3. Performance for specific groups — Article 13(3)(b)(v)

This is the sub-paragraph that most closely tracks the fairness disclosure debate. For insurance, the relevant groups are typically age cohorts (where data is thin at extremes), health status proxies (where model variables correlate with protected characteristics), and geographic segments (where postcode proxies socioeconomic status and indirectly other characteristics).

The disclosure does not require that performance be uniform across groups — that would be impossible given the actuarial relationship between age and mortality risk. It requires that performance differences be disclosed so deployers know where model outputs are less reliable. A compliant disclosure: “Model accuracy is materially lower for applicants aged under 25 due to limited training data exposure. In this segment, manual underwriting review is recommended for rated cases.”

4. Input data specifications

The required features, acceptable ranges, how the model handles missing values, and what happens when inputs are outside the training distribution. This is the document that prevents a distribution team from feeding the model a corrupted application file and treating the output as valid.

5. Explanation capabilities — Article 13(3)(b)(iv)

Whatever you have. If the model is served via an API that returns SHAP values, document how to request and interpret them. If SHAP values are available only in the model team’s tooling and not in the underwriter interface, say so — and say what alternative guidance is available for anomalous cases.

EIOPA-BoS-25-360 (paras 3.25–3.28) endorses SHAP and LIME for the explainability function, but notes their assumptions and limitations must be documented. The important limitation for GBMs: SHAP TreeExplainer values are exact for the model but reflect the model’s learned representation, not causal relationships in the underlying risk. A SHAP value showing postcode as a top contributor tells the underwriter something real about the model; it does not tell them whether postcode is a legitimate risk differentiator or a proxy for a protected characteristic. That distinction belongs in the Article 13 document, not the SHAP output.

6. Human oversight measures — Article 13(3)(d)

When should an underwriter override the model? The Article 13 document is where you state this explicitly. Minimum content: the anomaly thresholds that should trigger manual review, the procedure for logging overrides, who has authority to suspend automated pricing, and what training the oversight persons have received. This cross-references Article 14 obligations, but from the deployer’s perspective — what do they need to know to exercise oversight correctly?

7. Maintenance schedule

Expected model lifetime, next planned retraining, the monitoring metrics and thresholds that would trigger out-of-cycle retraining, and who is responsible for the maintenance decision. Article 13(3)(e) requires expected lifetime and maintenance measures. A pricing team retraining annually should document the retraining cycle and the conditions that would accelerate it.

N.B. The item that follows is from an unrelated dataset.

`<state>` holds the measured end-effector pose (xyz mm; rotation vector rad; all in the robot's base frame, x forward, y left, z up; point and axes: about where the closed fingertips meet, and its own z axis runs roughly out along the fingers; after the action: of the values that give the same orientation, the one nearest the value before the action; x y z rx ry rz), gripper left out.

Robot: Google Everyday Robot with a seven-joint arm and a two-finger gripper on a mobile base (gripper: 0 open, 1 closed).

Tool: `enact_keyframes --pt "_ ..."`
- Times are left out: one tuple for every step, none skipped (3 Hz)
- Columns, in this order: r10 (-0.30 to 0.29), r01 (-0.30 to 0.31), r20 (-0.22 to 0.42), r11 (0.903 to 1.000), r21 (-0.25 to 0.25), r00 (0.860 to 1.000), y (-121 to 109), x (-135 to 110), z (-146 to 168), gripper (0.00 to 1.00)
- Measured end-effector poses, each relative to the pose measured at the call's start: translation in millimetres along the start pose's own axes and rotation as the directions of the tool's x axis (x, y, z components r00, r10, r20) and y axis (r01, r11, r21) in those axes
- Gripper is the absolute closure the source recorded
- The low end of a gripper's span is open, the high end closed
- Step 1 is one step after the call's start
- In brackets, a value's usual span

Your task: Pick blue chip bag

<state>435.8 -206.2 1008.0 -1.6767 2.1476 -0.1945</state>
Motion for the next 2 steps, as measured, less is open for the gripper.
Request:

SHAP and model cards: are they sufficient?

Not on their own, for two reasons.

First, SHAP solves a different problem. SHAP provides feature attributions for individual predictions or mean attributions across a dataset. It does not address most of what Article 13(3) requires: the intended purpose declaration, the accuracy metrics by sub-population, the input specification, the human oversight procedure, the maintenance schedule. SHAP is, at most, the content that satisfies Article 13(3)(b)(iv). The rest of the document requires deliberate authoring.

Second, a standard model card (in the Mitchell et al. 2019 sense) covers some of the Article 13 ground but misses the operational emphasis. A model card answers “what did we build and how does it perform?” The Article 13 document must also answer “how do you use this correctly?” — which includes human oversight procedures, input handling instructions, and maintenance commitments. The deployer orientation is the distinguishing feature.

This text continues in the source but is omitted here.